You also bought an amp for the shakers, correct?


----------



## SAY IT LOUD

No i didn't. Cant i just do what hddummy suggested?


----------



## Mike P.

SAY IT LOUD said:


> No i didn't. Cant i just do what hddummy suggested?


He assumed you had an amp for them. From the TX SR 705 one end of the splitter connects to your sub, the other end connects to an amp, the amp powers the shakers.


----------



## SAY IT LOUD

Thank you Mike P as you can see i need all the help i can get thank you


----------



## Mike P.

What brand and model did you get?


----------



## SAY IT LOUD

RESPONCE CS 2277 50w 4 Ohms variation force Peak 15Kg 20- 150Hz


----------



## Mike P.

I can't find "RESPONCE CS 2277". Do you have a link to them?


----------



## SAY IT LOUD

Yes i brought them from JAYCAR www.jaycar.com.au PS. What would be a good amp to run the and 2 sonosubs i want to build later?


----------



## Mike P.

Under what category are the shakers listed? Kind of a difficult site to find anything.

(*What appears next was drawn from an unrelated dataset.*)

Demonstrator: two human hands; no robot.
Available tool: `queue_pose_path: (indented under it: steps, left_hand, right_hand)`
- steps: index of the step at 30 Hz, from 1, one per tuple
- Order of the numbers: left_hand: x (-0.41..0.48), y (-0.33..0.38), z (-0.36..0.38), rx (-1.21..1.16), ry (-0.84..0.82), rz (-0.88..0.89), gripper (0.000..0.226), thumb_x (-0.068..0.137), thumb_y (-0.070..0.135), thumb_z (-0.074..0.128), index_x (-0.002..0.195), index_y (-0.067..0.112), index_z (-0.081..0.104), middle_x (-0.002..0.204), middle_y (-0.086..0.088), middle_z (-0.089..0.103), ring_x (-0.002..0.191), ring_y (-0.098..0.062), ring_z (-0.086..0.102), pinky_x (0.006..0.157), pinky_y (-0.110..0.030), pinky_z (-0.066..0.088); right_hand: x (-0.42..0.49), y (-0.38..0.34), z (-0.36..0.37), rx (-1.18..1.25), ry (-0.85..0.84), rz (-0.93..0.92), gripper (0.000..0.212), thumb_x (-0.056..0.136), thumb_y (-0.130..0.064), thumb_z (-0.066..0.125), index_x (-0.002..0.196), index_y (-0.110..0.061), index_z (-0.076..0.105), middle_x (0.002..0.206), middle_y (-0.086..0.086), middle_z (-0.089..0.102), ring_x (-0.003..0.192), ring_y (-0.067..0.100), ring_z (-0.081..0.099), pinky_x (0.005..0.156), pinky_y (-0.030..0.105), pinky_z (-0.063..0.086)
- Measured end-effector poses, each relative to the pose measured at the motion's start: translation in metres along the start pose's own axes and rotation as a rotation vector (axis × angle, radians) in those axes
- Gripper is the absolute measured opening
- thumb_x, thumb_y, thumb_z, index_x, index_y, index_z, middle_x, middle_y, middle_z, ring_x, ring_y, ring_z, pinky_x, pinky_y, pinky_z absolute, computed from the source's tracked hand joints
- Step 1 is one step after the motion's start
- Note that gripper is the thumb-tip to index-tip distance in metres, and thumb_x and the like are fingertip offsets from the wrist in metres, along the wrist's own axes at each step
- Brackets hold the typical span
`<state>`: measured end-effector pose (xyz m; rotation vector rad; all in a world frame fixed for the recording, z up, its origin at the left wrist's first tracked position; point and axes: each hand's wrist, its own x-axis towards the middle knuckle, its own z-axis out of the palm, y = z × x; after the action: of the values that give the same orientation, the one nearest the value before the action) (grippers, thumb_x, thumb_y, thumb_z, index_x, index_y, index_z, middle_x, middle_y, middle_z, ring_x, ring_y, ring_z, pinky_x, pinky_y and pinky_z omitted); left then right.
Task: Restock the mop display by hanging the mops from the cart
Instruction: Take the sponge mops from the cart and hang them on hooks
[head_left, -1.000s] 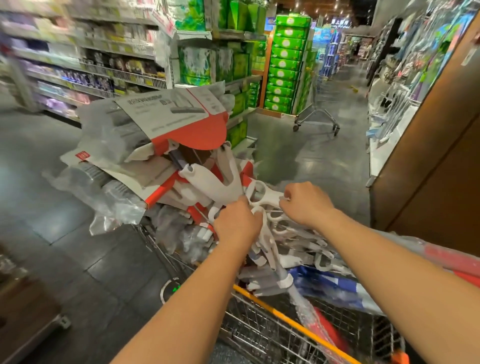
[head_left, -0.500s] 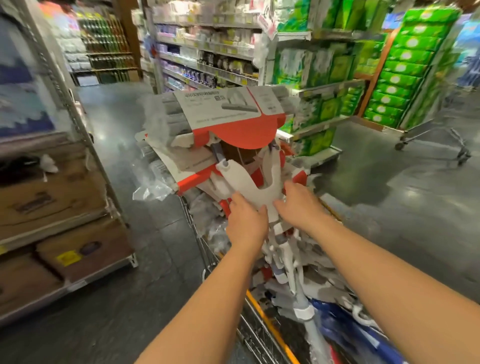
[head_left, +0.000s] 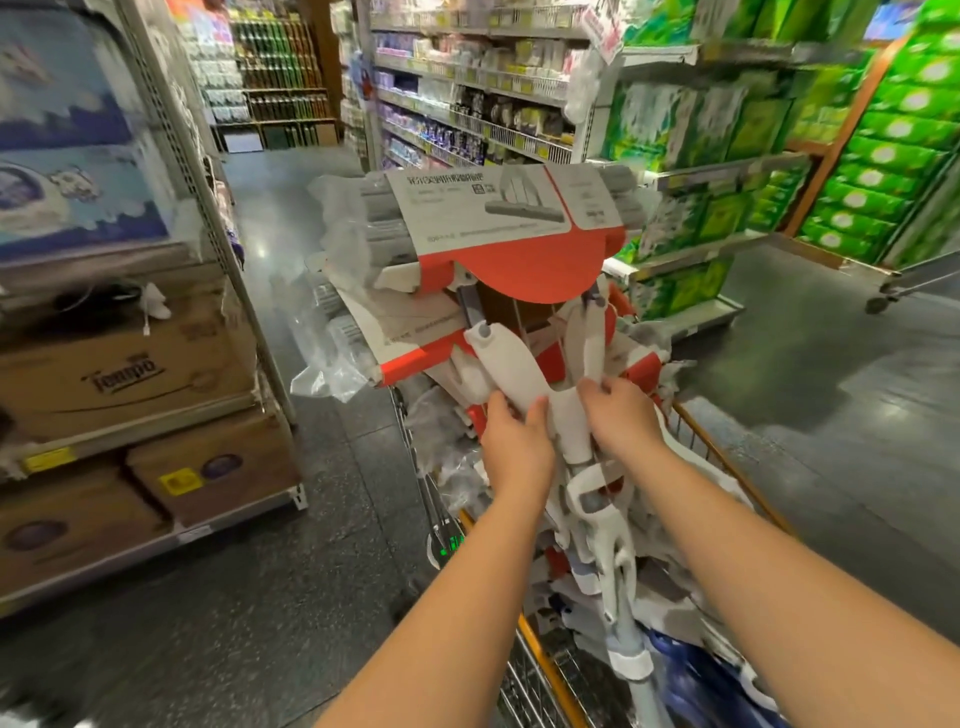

What subs will you be using? That will determine how much power you'll need.


----------



## SAY IT LOUD

I didnt search there web site for i was told by a freind then i called them and picked them up today. The subs are Riesen RCS300 12" single voice coil 4 Ohm 520W i am having the TSP measured tomorrow.


----------



## Mike P.

Post the specs when you get them and we'll see what they're capable of.


----------



## SAY IT LOUD

Ok cheers I cant believe how hard it is for us Aussies to get forming tube like SONOTUBE


----------



## Mike P.

Contact Sam at Affordable Drivers. He may be able to help.

http://www.affordabledrivers.com.au/


----------



## SAY IT LOUD

Im need a product like SONOTUBE here in OZ?


----------



## Mike P.

He is in OZ and has built a sonotube, he will know of a source.


----------



## SAY IT LOUD

ok thanks Mike.


----------



## hddummy

I did assume...my bad.


----------



## SAY IT LOUD

Hi Mike here are the TSP for my Riesen RCS300 12" single voice coil 4 Ohm 520W sub. FS 31.1 QT 0.87 QE 1.01 QM 5.94 VAS 106.86 litres MMS 82.6 grams DCR 3.82 ohms BL 7.8 L1K 1.08mh L10K 0.48 mh I need to know what size tube to use length & diameter look forward to your reply cheers Troy


----------



## Mike P.

We need to know the Xmax of the subs, whether it's 8 mm or 18 mm will determine what can be done with them.


----------



## Blueeyedfrog

Sonotube suppliers (called formatube or form tube here in Aus I think)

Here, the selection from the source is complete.